- U.S. Treasury bonds are exempt from state and local taxes. You still owe federal income tax on the interest paid.
- Municipal bonds, or munis, issued by your home state or city, are typically exempt from federal, state, and local taxes. They may be subject to the alternative minimum tax.
- Out-of-state municipal bonds are exempt from federal income tax, but you'll owe state and local tax and, potentially, the alternative minimum tax.
- Corporate bonds are fully subject to income tax at all government levels.
Note that you'll always owe taxes on any capital gains from your fixed-income investments.
Tax-equivalent yield factors
There are just two factors that affect tax-equivalent yield.

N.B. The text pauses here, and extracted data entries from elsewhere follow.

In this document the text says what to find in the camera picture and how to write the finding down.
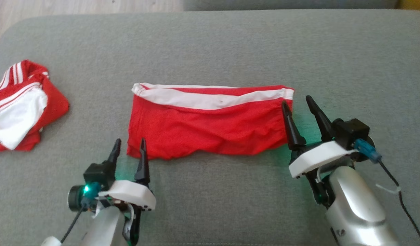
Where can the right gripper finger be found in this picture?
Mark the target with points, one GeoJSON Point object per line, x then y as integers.
{"type": "Point", "coordinates": [293, 133]}
{"type": "Point", "coordinates": [324, 126]}

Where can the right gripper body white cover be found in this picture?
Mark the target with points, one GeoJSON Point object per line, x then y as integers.
{"type": "Point", "coordinates": [316, 157]}

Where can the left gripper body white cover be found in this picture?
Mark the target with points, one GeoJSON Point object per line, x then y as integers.
{"type": "Point", "coordinates": [131, 194]}

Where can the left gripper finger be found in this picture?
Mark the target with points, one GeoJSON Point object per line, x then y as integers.
{"type": "Point", "coordinates": [114, 153]}
{"type": "Point", "coordinates": [142, 167]}

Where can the red shorts white waistband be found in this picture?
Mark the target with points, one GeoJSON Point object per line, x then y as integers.
{"type": "Point", "coordinates": [203, 130]}

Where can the red jersey white sleeves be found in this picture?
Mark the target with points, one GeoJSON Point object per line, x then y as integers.
{"type": "Point", "coordinates": [52, 106]}

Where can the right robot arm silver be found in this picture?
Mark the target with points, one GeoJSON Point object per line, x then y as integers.
{"type": "Point", "coordinates": [357, 212]}

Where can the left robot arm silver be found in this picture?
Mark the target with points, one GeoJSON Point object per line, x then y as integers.
{"type": "Point", "coordinates": [104, 229]}

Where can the large grey sofa seat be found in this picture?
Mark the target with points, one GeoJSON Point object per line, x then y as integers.
{"type": "Point", "coordinates": [217, 205]}

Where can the grey sofa cushion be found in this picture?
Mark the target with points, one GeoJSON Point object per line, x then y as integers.
{"type": "Point", "coordinates": [285, 4]}

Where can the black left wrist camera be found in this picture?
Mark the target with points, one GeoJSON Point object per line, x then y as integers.
{"type": "Point", "coordinates": [97, 174]}

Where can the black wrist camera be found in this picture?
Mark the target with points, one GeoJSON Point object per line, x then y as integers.
{"type": "Point", "coordinates": [97, 174]}
{"type": "Point", "coordinates": [352, 131]}

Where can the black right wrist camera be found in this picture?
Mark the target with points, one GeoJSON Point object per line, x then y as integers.
{"type": "Point", "coordinates": [352, 131]}

The first factor is your marginal tax rates for federal, state, and local income. This is the tax you'll pay on your next dollar of income, and it will differ from person to person. So, someone living in a high-tax state like California or Hawaii could have a higher tax-equivalent yield on Treasuries than someone in a state without an income tax.
The other factor involves tax exemptions for the security. Treasuries, in-state munis, and out-of-state munis all have different tax treatments, and not all municipal bonds will receive federal tax exemption.
With those two pieces of information, calculating the tax-equivalent yield is straightforward. You take the yield offered by the security and divide it by 1 minus your marginal tax rate.